Department of Pharmacology and Toxicology, School of Medical Sciences, University of Otago Medical School, P.O. Box 913, Dunedin, New Zealand.
Neurobiol Learn Mem. 2010 Oct;94(3):402-13. doi: 10.1016/j.nlm.2010.08.007. Epub 2010 Aug 22.

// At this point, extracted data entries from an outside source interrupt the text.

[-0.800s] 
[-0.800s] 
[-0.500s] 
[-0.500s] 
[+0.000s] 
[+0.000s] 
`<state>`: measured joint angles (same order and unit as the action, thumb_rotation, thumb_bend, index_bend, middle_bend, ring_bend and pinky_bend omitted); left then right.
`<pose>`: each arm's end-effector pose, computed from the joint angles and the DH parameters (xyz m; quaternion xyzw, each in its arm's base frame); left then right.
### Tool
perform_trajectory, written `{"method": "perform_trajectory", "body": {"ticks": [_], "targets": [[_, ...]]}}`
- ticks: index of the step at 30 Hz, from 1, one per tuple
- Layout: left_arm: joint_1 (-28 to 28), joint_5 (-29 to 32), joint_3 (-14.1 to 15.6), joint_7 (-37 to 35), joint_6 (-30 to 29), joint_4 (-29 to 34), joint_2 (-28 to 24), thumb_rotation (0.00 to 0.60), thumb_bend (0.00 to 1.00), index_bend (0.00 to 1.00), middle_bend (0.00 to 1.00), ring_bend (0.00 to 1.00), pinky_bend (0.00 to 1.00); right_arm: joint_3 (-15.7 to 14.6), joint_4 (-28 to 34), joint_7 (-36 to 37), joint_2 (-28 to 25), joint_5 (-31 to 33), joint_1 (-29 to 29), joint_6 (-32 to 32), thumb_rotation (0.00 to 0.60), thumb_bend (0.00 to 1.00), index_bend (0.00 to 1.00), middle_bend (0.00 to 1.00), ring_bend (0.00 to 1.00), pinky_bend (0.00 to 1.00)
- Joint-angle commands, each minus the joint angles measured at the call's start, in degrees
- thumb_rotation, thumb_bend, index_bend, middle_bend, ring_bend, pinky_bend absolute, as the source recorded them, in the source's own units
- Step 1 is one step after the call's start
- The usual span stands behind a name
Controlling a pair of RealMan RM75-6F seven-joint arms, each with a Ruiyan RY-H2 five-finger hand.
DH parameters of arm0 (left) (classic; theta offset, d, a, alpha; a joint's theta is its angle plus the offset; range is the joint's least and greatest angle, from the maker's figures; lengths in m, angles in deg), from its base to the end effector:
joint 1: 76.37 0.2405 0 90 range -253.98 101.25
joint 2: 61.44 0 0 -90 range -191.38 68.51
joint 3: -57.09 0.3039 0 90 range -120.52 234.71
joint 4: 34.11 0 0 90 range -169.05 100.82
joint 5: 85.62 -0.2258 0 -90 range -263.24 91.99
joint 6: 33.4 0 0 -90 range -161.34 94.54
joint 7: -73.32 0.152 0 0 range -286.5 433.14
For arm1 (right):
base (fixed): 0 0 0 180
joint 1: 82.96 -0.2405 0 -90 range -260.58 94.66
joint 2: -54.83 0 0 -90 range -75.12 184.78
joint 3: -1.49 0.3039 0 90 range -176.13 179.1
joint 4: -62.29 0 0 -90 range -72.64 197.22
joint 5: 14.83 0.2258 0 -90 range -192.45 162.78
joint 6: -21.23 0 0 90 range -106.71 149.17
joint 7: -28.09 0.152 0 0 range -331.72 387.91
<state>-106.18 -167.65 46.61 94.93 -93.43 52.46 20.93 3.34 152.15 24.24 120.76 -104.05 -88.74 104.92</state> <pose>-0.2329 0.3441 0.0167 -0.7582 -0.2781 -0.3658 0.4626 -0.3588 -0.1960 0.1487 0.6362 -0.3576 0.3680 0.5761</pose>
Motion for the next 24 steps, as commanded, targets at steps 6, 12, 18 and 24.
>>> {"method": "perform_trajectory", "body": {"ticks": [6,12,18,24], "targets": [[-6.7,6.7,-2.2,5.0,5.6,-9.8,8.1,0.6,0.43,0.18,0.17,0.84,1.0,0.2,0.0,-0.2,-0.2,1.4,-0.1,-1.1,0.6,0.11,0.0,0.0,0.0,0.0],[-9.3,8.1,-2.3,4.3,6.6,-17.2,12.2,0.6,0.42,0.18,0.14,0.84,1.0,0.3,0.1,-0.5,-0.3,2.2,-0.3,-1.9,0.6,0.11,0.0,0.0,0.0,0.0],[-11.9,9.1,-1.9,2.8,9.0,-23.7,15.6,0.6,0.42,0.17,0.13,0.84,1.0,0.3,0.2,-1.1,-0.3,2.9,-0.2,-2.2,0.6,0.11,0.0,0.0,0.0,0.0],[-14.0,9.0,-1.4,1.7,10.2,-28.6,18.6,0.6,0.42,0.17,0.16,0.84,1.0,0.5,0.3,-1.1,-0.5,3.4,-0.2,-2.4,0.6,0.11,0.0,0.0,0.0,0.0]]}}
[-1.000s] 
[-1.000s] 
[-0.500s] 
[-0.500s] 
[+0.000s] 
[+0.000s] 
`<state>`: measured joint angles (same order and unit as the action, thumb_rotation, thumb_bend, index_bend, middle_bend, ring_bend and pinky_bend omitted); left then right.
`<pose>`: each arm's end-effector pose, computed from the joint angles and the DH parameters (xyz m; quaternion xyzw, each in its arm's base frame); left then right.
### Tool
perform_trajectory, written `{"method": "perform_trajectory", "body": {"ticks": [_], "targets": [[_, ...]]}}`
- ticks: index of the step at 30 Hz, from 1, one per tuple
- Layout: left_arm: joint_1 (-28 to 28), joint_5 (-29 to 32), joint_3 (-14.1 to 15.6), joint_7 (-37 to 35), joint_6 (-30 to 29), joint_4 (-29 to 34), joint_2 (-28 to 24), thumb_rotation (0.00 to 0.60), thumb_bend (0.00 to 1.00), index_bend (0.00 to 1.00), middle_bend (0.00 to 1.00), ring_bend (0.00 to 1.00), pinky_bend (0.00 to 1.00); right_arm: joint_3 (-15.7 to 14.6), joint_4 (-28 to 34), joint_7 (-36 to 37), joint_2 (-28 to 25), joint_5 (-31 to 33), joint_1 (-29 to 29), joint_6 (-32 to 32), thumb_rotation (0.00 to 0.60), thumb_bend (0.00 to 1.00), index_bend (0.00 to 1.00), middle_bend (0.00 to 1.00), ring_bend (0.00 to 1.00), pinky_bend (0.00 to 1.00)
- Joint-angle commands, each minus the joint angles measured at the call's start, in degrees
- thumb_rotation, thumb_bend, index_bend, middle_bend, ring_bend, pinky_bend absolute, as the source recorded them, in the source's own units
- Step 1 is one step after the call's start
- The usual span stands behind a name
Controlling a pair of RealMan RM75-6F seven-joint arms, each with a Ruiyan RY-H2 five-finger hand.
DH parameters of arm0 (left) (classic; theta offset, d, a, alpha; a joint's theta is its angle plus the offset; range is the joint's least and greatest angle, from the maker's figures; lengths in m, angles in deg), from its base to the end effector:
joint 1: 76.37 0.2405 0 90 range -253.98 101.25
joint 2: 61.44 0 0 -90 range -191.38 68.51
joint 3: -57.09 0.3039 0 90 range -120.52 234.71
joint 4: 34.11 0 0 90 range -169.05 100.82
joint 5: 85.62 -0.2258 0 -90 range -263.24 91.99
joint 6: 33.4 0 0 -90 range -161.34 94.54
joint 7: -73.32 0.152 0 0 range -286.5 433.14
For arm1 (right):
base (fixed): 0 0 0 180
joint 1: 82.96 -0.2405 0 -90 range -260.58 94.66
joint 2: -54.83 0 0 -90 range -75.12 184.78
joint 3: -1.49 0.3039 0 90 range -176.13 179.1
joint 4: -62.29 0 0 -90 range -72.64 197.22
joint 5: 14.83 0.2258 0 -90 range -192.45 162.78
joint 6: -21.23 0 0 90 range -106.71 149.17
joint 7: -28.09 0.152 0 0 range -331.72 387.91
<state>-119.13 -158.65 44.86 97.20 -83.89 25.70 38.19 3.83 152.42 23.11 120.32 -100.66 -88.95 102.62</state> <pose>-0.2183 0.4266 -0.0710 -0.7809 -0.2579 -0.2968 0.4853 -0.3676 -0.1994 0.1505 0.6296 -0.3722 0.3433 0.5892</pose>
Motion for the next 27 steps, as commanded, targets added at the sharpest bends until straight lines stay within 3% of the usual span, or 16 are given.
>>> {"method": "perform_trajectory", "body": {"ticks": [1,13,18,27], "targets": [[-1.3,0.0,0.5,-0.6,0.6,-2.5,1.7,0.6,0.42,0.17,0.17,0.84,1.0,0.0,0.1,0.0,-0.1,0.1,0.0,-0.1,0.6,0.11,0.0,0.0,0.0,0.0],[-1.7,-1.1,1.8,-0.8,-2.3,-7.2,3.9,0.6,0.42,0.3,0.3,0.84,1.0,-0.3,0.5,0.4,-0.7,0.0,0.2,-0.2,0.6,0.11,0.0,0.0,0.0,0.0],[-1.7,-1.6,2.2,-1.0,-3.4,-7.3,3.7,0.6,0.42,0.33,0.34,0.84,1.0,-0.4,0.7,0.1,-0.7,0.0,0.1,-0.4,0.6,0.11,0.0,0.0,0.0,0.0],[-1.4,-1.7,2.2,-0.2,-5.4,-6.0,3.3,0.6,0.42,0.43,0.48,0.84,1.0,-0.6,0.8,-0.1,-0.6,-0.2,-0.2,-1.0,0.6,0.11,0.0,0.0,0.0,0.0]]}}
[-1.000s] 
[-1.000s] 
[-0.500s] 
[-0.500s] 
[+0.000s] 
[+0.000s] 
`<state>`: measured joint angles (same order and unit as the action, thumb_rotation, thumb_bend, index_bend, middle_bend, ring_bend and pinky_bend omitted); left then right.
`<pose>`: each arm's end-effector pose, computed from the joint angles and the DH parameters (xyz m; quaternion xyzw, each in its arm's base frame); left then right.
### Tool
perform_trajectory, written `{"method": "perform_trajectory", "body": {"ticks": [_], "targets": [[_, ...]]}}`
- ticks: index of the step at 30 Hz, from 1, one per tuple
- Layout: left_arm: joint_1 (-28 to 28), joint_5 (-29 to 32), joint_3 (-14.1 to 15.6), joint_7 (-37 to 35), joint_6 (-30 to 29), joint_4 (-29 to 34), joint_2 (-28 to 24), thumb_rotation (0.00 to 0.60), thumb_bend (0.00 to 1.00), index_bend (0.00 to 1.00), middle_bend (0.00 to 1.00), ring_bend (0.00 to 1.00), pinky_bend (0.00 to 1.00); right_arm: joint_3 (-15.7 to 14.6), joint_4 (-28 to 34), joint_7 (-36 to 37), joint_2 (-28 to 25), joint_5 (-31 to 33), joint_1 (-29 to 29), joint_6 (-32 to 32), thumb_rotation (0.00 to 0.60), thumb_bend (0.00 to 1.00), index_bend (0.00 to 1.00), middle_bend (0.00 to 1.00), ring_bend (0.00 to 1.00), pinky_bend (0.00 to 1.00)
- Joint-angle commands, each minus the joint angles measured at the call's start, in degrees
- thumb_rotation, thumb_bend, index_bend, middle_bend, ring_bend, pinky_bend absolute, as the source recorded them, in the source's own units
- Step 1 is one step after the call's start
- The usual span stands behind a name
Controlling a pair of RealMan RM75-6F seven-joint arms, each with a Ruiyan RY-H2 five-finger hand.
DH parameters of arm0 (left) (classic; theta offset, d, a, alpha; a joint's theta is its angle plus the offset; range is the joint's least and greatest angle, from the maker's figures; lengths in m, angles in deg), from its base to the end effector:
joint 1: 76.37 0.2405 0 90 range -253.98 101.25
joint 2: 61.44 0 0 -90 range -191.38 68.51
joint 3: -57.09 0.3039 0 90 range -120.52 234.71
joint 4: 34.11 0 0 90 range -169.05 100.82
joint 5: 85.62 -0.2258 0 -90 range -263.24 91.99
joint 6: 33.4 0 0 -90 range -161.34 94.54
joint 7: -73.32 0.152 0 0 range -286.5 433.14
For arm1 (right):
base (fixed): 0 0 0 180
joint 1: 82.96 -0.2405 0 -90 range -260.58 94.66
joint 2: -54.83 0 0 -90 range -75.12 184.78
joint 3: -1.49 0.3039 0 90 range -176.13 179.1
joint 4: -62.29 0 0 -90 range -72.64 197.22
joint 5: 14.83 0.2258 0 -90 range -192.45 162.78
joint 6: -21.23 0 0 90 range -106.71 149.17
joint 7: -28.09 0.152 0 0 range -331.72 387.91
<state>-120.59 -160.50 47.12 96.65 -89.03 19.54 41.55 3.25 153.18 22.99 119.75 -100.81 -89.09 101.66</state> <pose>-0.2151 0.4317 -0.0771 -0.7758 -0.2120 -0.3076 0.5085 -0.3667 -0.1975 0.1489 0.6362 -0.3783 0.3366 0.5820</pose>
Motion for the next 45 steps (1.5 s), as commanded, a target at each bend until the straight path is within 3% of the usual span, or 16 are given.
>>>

Previous studies of rats with bilateral vestibular deafferentation (BVD) have demonstrated spatial memory deficits, suggesting adverse effects on the hippocampus. However, the longest post-operative time interval that has been studied was approx. 5-7 months post-surgery. In this study, we investigated whether rats exhibited spatial memory deficits at 14 months following BVD and whether these deficits could be exacerbated by administration of cannabinoid (CB) drugs. Twenty-eight adult rats were divided into four groups: (1) sham surgery+vehicle; (2) sham surgery+the CB1/CB(2) receptor agonist WIN55,212-2 ('WIN'); (3) BVD+vehicle; and (4) BVD+WIN. WIN (1.0 or 2.0 mg/kg/day) or vehicle, was administered (s.c.) on days 1-10 and 11-20 (respectively), 30 min before the rats performed in a foraging task. On day 21, the CB receptor inverse agonist, AM251 (3.0 mg/kg, s.c.), was administered before WIN or vehicle. To our surprise, BVD animals were impaired in using the visual cues during the probe test in light. In the dark trials, when visual cues were unavailable, BVD animals were unable to use self-movement cues in homing. However, WIN at 2 mg/kg, significantly improved BVD animals' homing time and number of errors in the dark through strategies other than the improvement in using self-movement cues. Furthermore, AM251 significantly improved heading angle in vehicle-treated animals and the first home choice in WIN-treated animals. These results suggest that at 14 months post-BVD, the animals are not only impaired in path integration, but also piloting and that the spatial memory deficits may be permanent. The involvement of the cannabinoid system is more complicated than expected.
先前对双侧前庭去传入(BVD)大鼠的研究表明,空间记忆缺陷表明对海马体有不利影响。然而,研究的最长术后时间间隔约为术后 5-7 个月。在这项研究中,我们研究了 BVD 后 14 个月大鼠是否表现出空间记忆缺陷,以及这些缺陷是否会因大麻素(CB)药物的给药而加剧。28 只成年大鼠被分为四组:(1)假手术+载体;(2)假手术+CB1/CB2 受体激动剂 WIN55,212-2(“WIN”);(3)BVD+载体;和(4)BVD+WIN。WIN(1.0 或 2.0 mg/kg/天)或载体,分别于第 1-10 天和第 11-20 天(分别)给药(皮下),在大鼠进行觅食任务前 30 分钟给药。在第 21 天,给予 CB 受体反向激动剂 AM251(3.0 mg/kg,皮下),然后给予 WIN 或载体。令我们惊讶的是,BVD 动物在探针测试中在光线下使用视觉线索受损。在黑暗试验中,当没有视觉线索时,BVD 动物无法在家中使用自身运动线索。然而,WIN 以 2 mg/kg 的剂量,通过改善自身运动线索以外的策略,显著改善了 BVD 动物在黑暗中的归巢时间和错误次数。此外,AM251 显著改善了载体处理动物的航向角和 WIN 处理动物的首次归巢选择。这些结果表明,在 BVD 后 14 个月,动物不仅在路径整合方面受损,而且在领航方面也受损,空间记忆缺陷可能是永久性的。大麻素系统的参与比预期的更复杂。